Your assignment -
Return every line of the entries that includes the word "value".

[Excerpts from a dataset]
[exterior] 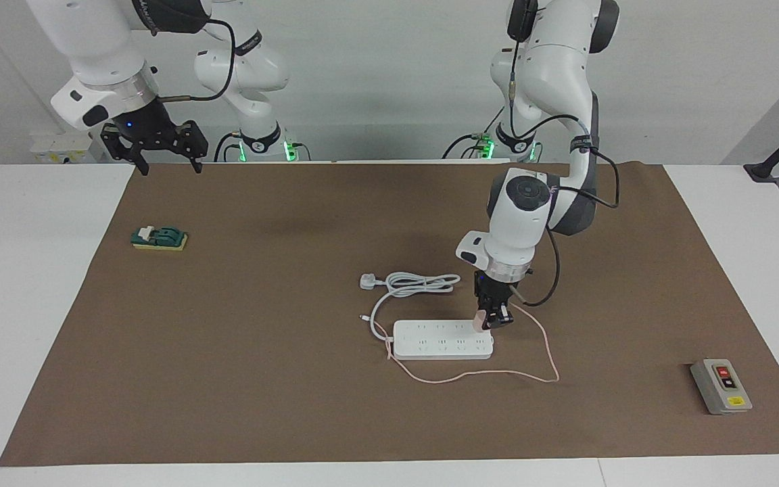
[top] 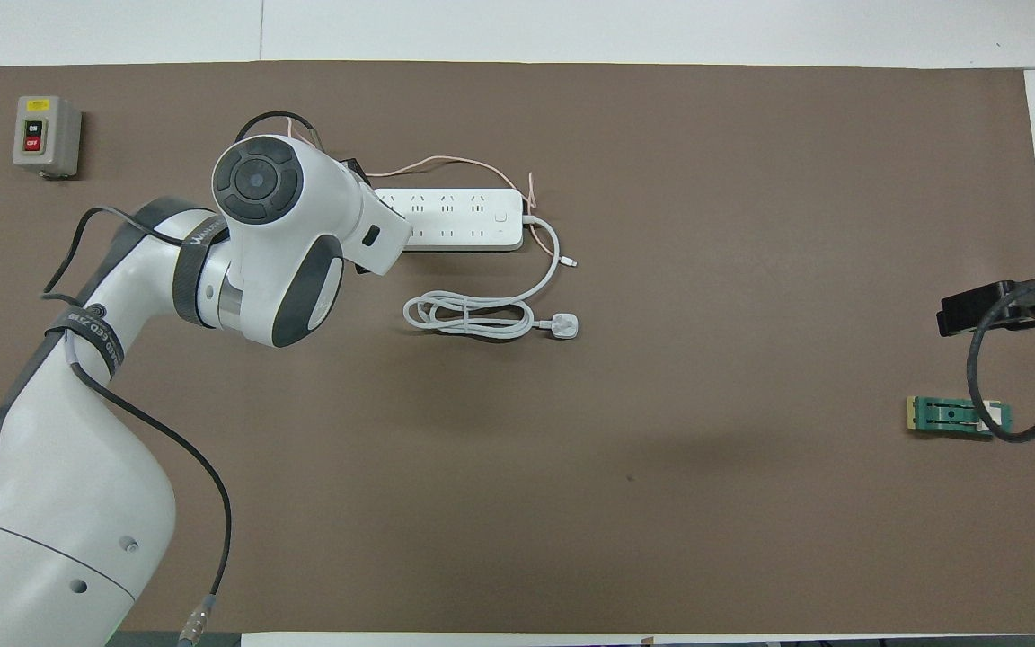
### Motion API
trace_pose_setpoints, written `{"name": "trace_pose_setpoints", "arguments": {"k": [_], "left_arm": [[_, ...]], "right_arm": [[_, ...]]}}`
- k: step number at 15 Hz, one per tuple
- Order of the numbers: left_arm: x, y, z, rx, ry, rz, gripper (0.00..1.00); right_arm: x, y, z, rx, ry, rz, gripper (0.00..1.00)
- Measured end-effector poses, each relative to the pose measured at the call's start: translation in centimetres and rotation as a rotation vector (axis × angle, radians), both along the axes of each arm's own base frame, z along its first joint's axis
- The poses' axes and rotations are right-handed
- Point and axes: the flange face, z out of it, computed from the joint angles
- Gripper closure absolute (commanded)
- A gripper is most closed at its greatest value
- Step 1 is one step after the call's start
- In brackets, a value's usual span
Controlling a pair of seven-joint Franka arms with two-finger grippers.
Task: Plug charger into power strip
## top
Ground pink charging cable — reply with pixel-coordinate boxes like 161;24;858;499
365;155;579;269

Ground white power strip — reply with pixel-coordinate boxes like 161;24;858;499
372;187;526;253

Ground brown table mat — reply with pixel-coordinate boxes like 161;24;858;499
0;61;1035;635

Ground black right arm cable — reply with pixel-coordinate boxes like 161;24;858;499
967;272;1035;444

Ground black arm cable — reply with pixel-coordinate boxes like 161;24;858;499
967;272;1035;444
41;111;323;647

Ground green knife switch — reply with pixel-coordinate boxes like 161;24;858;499
907;395;1014;440

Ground white power strip cord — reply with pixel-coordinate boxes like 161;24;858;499
403;214;581;342

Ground grey push-button switch box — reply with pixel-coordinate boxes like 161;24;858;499
13;96;84;179

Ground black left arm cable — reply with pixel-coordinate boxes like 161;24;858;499
41;111;323;647

Task output -
- A gripper is most closed at its greatest value
- In brackets, a value's usual span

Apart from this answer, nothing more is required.